- Required action -
Check each line of the data, and copy those where "wire" appears.

- Information -
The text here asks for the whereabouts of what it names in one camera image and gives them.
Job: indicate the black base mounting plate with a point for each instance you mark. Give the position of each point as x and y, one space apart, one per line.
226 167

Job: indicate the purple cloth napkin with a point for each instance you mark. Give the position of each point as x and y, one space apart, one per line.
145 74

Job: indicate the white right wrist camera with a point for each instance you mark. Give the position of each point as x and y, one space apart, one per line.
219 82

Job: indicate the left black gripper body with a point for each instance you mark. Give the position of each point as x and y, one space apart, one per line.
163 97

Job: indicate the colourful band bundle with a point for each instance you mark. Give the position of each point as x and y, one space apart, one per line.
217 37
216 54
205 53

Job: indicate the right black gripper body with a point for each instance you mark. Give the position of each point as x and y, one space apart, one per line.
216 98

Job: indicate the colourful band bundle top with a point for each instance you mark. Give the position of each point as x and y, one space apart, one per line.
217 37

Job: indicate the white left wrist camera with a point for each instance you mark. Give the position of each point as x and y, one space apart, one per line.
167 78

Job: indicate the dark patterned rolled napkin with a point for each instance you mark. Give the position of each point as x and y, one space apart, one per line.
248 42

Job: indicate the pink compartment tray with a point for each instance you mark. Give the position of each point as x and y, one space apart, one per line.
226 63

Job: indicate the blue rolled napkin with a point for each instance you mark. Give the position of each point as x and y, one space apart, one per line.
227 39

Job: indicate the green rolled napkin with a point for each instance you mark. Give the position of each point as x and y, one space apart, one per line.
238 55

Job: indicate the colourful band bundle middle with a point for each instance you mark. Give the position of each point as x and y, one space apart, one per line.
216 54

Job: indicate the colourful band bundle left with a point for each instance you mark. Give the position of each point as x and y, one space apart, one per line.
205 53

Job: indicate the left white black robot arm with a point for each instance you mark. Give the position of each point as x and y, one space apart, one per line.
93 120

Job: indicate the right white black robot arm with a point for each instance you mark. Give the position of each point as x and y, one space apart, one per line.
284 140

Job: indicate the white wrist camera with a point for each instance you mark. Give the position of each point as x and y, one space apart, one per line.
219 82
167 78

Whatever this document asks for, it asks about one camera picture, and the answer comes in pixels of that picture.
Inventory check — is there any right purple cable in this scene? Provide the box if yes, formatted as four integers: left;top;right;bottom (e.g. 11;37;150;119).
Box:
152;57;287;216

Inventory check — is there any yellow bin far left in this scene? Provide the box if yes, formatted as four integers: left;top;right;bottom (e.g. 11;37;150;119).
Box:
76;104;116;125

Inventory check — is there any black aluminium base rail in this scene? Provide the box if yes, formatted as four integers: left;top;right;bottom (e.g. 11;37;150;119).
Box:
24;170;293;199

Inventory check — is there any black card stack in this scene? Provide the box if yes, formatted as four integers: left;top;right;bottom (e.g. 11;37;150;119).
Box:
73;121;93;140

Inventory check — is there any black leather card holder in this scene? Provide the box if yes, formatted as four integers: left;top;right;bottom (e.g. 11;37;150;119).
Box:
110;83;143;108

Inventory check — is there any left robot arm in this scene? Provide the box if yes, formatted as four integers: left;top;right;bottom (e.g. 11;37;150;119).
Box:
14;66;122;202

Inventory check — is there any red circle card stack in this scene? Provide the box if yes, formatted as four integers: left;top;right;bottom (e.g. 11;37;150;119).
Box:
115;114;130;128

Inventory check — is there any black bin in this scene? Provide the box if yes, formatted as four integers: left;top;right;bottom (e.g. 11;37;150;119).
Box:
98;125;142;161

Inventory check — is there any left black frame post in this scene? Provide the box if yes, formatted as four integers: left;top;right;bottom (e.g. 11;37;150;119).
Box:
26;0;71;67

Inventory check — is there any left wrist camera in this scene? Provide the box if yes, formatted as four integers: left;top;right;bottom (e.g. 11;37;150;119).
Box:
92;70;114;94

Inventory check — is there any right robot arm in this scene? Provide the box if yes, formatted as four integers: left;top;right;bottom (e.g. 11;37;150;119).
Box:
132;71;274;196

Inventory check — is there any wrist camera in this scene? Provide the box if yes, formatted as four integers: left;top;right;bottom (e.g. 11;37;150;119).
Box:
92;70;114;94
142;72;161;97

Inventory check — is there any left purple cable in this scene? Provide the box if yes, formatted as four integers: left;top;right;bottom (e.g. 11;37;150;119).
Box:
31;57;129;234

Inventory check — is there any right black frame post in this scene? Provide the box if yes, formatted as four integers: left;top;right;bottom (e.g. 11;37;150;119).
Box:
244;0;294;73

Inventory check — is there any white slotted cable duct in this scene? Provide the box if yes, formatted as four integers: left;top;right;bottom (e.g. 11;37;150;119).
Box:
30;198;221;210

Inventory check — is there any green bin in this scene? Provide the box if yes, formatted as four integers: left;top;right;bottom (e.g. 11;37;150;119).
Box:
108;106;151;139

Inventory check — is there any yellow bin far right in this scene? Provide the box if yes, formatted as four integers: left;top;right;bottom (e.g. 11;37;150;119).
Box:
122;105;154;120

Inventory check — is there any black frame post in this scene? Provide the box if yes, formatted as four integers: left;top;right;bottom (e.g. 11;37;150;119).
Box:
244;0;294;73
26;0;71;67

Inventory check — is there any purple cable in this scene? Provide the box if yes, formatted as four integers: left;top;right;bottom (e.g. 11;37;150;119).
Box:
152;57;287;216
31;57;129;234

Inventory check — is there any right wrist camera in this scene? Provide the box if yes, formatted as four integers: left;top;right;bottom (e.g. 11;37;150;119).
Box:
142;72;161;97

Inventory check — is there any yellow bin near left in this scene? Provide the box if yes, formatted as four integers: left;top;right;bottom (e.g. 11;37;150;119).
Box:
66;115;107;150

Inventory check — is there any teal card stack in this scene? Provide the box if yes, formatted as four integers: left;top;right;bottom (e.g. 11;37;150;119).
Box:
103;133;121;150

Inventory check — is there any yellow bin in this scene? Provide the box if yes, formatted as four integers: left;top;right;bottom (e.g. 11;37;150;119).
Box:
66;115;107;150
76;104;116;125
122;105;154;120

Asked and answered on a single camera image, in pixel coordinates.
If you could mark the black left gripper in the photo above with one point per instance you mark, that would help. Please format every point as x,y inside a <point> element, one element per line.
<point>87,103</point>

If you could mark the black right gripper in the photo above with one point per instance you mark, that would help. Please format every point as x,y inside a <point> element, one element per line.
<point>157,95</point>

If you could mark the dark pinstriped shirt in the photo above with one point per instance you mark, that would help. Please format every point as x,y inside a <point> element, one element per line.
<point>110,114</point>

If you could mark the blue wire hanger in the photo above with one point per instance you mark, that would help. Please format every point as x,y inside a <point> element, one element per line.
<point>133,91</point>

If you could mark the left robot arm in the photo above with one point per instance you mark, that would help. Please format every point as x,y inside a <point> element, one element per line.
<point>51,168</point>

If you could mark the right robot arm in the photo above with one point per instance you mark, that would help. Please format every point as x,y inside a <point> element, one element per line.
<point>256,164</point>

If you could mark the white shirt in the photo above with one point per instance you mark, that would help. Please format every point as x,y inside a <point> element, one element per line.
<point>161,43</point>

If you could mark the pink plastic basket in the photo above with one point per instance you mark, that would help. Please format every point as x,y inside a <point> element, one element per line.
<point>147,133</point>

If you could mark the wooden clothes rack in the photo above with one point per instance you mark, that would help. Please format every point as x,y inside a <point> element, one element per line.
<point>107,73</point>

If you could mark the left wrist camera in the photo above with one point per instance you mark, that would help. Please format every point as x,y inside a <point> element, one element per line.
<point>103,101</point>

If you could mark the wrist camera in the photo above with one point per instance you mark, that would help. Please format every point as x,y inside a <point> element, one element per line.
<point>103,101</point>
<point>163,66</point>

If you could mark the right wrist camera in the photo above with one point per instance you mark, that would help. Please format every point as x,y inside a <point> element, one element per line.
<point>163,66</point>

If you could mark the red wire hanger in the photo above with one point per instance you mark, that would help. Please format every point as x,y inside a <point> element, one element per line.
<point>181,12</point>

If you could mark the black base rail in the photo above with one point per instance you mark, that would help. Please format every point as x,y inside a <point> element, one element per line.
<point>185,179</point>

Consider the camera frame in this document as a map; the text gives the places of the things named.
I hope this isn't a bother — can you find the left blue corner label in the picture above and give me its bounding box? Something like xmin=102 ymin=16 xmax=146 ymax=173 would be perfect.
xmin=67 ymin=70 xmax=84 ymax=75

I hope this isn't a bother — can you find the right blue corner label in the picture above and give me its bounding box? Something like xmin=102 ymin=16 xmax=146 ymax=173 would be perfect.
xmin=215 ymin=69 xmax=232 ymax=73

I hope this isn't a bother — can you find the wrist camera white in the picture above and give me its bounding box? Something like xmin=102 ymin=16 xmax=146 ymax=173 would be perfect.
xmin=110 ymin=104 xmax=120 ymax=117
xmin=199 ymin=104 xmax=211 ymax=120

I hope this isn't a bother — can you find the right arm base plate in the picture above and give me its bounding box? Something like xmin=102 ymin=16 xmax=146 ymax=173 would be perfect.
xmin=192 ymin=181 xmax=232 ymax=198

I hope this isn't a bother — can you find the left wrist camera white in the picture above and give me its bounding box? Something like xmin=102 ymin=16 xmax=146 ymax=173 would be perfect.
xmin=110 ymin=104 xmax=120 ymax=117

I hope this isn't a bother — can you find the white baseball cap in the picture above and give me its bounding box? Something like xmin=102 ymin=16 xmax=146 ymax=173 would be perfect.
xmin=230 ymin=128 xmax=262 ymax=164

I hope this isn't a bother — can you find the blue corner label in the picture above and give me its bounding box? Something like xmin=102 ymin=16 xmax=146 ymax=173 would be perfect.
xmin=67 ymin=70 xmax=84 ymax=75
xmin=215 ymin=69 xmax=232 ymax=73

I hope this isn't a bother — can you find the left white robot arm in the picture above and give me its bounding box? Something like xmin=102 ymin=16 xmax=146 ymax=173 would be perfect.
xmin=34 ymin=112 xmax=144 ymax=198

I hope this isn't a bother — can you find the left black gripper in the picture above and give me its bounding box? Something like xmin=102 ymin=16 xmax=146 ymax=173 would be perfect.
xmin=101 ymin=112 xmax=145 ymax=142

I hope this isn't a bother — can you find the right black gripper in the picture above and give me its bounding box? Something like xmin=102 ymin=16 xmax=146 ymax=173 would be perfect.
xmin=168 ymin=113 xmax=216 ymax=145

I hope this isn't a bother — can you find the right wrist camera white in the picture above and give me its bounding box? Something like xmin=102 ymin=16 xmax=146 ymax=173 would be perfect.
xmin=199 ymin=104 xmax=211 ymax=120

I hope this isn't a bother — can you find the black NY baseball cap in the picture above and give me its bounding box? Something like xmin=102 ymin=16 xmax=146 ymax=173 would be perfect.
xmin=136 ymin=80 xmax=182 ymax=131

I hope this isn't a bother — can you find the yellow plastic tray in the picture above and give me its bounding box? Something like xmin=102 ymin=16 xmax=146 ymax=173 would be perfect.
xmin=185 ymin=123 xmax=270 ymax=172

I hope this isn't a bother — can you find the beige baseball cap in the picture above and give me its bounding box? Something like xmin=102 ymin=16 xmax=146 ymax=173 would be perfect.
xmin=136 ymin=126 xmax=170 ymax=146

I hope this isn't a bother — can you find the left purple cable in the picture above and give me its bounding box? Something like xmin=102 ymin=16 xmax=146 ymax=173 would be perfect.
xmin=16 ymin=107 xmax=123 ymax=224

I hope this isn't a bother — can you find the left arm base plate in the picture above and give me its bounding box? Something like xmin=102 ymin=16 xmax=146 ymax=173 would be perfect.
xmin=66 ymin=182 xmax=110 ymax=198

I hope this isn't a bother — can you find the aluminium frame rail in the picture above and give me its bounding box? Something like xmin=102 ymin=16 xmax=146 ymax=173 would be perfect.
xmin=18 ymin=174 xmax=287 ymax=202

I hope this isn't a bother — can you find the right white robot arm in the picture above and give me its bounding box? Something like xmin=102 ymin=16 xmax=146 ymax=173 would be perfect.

- Response box -
If you could mark the blue wire hanger in the photo above with one point per instance you mark, that would help. Please format every point as x,y inside a <point> element, one element per line.
If you could mark the red wire hanger in the photo above with one point per instance you mark, that would help. Please format every point as x,y inside a <point> element, one element per line.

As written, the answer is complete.